La última noche

Y cuando él se fue y la casa se quedó en silencio, intentó llorar, pero de sus ojos no brotaban lágrimas; intentó gritar, pero su voz ya no se oía. Con las pocas fuerzas que aún le quedaban trató de acercarse al espejo de dos metros que cortaba el pasillo y ya no vio su reflejo.

Se tocó el pecho y notó que su piyama a rayas estaba mojado y frío y que había rastros de esa noche a lo largo de la escalera.

Ya no pudo pedir ayuda.

Había buscado auxilio varias veces entre sus amigos, a su familia, incluso le pidió a la justicia que actuara porque ella no tenía la fuerza para salir de esa situación que la atormentaba.

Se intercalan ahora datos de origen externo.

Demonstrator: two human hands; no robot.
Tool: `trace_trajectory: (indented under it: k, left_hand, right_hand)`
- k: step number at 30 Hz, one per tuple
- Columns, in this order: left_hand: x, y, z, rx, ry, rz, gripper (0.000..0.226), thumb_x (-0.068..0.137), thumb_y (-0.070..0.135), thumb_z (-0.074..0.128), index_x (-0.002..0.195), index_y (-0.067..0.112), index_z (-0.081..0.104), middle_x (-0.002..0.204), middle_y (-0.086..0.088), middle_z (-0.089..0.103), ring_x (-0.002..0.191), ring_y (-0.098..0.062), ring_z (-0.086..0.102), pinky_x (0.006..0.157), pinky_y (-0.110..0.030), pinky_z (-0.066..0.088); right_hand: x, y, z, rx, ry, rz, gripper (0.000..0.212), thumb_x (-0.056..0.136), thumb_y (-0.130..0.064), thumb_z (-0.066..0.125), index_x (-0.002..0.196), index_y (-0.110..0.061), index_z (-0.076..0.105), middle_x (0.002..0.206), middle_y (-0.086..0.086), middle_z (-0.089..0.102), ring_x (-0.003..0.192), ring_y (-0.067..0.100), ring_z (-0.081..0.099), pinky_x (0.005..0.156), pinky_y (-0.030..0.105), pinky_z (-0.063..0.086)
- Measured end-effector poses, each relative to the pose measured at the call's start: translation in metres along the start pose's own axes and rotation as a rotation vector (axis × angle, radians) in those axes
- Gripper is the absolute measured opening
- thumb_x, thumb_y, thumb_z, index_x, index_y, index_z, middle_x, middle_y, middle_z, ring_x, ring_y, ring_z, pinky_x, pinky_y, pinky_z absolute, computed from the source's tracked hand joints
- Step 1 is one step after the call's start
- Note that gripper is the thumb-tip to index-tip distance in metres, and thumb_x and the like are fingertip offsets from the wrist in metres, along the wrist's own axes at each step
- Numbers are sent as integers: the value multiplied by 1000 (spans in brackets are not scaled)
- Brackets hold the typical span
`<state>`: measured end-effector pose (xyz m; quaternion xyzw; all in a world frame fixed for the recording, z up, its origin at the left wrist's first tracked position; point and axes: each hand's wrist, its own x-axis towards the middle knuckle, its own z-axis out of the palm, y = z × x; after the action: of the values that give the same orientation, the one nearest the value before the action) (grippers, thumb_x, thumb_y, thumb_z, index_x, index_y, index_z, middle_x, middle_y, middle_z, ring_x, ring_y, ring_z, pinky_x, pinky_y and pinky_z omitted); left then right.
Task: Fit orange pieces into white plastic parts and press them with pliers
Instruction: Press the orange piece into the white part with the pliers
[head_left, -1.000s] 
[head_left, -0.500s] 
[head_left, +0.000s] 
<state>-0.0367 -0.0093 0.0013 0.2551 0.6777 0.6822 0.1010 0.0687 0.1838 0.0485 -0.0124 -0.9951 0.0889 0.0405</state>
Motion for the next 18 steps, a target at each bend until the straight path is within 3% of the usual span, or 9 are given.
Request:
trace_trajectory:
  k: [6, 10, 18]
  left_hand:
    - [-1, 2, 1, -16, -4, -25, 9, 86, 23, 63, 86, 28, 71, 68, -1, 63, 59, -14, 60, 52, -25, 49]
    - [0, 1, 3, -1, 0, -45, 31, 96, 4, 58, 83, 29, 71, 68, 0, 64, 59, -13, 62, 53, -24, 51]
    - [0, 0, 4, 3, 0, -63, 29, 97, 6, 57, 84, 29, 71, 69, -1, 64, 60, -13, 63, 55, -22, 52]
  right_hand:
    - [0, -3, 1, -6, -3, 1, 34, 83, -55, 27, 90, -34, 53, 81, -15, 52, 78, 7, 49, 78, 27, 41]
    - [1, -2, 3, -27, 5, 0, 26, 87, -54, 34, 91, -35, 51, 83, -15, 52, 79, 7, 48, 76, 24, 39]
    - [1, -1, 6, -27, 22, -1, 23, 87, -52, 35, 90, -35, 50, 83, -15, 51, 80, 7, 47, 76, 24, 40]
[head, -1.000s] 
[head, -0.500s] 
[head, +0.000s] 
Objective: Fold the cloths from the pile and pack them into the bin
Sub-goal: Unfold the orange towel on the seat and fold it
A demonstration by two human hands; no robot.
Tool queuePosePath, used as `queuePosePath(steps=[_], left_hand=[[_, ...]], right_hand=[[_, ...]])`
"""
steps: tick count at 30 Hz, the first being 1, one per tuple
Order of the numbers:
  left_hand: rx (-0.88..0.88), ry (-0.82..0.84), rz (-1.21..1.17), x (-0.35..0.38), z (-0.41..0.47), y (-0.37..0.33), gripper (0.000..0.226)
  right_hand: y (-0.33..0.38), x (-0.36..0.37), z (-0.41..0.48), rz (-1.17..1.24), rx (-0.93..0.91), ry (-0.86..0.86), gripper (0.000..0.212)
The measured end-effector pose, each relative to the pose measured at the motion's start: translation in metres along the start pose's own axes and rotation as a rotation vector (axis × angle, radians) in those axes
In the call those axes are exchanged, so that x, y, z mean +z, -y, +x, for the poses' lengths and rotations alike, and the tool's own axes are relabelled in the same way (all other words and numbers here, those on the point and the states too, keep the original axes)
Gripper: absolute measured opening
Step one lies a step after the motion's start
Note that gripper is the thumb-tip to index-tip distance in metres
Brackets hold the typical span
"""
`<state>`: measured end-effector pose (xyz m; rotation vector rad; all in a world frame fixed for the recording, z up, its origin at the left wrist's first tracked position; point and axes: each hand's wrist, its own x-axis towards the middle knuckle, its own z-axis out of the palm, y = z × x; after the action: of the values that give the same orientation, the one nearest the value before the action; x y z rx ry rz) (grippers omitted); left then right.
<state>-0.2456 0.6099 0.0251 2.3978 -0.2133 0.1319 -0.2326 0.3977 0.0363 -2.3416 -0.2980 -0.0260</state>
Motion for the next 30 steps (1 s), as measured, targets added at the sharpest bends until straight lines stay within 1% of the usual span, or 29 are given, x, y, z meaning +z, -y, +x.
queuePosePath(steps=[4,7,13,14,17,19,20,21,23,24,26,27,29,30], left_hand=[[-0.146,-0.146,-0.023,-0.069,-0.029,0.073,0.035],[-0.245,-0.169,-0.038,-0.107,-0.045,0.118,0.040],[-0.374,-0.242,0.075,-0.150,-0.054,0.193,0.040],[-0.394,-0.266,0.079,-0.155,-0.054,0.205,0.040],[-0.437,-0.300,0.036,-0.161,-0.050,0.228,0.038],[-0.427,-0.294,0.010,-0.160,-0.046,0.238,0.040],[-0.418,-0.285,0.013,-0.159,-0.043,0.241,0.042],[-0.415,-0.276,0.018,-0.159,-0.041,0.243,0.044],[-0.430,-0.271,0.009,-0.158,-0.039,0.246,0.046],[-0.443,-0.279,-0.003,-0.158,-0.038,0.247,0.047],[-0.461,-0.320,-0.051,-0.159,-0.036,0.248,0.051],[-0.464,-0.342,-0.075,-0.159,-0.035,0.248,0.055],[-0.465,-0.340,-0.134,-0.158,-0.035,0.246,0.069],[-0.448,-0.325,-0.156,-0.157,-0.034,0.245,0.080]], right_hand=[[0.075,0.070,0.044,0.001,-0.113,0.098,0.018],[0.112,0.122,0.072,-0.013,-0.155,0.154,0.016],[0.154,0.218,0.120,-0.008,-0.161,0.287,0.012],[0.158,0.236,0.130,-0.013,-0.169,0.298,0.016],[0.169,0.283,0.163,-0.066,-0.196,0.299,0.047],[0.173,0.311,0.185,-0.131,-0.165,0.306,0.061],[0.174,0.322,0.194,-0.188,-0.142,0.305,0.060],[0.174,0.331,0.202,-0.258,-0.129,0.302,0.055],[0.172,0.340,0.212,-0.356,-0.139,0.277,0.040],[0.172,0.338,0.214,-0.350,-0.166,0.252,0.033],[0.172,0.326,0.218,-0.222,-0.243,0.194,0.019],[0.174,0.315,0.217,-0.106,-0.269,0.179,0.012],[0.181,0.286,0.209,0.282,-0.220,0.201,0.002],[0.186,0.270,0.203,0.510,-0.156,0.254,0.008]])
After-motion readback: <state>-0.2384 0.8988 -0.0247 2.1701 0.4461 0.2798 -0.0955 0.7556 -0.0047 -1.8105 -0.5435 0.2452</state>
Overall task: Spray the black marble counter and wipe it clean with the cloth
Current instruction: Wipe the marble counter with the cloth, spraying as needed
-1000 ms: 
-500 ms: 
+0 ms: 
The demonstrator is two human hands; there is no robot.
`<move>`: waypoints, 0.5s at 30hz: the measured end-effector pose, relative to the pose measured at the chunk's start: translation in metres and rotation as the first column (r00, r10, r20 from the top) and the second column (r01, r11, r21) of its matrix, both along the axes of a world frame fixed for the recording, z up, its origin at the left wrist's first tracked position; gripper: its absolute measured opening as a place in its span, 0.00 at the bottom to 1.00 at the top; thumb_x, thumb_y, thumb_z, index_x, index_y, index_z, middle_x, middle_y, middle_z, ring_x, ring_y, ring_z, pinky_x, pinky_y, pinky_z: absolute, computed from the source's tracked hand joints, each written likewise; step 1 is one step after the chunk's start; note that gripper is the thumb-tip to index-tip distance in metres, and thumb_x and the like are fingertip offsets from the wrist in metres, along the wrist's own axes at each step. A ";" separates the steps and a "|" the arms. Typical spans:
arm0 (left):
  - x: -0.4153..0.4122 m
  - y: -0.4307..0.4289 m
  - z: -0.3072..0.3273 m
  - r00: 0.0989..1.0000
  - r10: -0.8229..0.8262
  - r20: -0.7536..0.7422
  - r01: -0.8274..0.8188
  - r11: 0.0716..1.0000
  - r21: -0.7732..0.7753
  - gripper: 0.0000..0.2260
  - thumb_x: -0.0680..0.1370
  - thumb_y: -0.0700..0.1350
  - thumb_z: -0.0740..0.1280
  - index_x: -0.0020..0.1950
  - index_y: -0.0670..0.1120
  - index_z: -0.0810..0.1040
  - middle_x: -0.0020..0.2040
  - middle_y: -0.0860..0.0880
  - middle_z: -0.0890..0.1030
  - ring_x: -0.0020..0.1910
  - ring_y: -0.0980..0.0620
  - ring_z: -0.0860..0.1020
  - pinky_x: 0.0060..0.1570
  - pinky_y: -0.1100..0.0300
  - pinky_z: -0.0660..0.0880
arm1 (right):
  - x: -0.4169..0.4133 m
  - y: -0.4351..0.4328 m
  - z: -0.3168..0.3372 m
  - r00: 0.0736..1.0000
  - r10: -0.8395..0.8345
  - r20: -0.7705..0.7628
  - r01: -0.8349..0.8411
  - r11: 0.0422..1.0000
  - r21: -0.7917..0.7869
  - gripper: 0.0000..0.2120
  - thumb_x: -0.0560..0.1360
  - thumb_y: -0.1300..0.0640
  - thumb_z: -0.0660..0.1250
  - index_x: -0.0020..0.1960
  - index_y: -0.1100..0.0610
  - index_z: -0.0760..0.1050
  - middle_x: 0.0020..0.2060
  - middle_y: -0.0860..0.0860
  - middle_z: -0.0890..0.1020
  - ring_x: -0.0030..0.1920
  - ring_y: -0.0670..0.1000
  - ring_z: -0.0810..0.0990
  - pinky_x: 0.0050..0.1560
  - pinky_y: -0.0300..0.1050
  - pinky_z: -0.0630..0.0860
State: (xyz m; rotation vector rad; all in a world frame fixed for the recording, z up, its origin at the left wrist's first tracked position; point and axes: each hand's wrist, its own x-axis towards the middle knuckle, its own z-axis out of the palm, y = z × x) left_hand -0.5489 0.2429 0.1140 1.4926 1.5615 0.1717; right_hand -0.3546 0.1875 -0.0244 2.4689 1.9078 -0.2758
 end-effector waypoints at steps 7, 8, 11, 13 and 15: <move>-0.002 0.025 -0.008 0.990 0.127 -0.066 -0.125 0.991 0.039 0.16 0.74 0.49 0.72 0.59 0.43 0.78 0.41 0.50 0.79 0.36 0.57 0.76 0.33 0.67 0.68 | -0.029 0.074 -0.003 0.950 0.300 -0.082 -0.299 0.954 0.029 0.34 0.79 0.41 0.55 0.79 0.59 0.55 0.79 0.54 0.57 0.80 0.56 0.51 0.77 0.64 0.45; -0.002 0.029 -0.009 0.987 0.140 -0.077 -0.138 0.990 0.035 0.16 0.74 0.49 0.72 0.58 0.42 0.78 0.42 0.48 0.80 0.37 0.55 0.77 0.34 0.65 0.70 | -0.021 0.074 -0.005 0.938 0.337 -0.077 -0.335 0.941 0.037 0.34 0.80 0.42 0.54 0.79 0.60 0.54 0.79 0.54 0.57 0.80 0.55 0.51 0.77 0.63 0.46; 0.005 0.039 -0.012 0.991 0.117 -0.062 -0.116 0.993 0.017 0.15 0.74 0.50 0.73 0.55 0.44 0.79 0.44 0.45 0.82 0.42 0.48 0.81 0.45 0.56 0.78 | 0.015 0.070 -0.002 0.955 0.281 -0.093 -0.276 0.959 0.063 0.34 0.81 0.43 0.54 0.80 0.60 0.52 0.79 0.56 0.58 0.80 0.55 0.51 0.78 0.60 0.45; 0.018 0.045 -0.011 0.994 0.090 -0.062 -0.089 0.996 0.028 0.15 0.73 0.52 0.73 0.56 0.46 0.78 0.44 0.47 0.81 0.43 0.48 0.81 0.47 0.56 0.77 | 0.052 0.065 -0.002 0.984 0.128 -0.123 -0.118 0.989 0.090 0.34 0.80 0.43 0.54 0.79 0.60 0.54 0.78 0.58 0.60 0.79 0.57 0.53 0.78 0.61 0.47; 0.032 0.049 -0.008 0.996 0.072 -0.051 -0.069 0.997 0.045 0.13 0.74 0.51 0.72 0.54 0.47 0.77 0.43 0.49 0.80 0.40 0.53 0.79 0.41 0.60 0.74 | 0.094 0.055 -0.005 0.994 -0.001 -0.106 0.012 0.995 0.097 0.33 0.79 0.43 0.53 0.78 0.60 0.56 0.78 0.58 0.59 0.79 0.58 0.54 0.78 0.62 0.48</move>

Nada fue suficiente y el final se volvió inevitable.

Se vio ahí: pidiendo piedad, sosteniendo la puerta de su habitación para que él no pudiera ingresar, corriendo por el pasillo para intentar escapar hacia la calle, recibiendo puñetazos en su vientre mientras su rostro se mantenía intacto para que no queden huellas de esa locura; desgarrándose de dolor, esquivando los latigazos de ese cinturón color negro que era sostenido por esos brazos fuertes que alguna vez la supieron abrazar y contener; viendo esos ojos llenos de furia y enojo que parecían disfrutar el daño que estaban produciendo.

Se vio ahí, como una espectadora más de una película de terror que parecía no llegar a su final.

Fue la última noche que intentó escapar de esos golpes que destrozaban su cuerpo frágil, la última noche que suplicó que se detuviera. Una vez más quiso huir, pero el final la envolvió entre sus brazos y le brindó la calma y la paz que había estado buscando en otros lados. Y se dejó llevar para no volver a sufrir.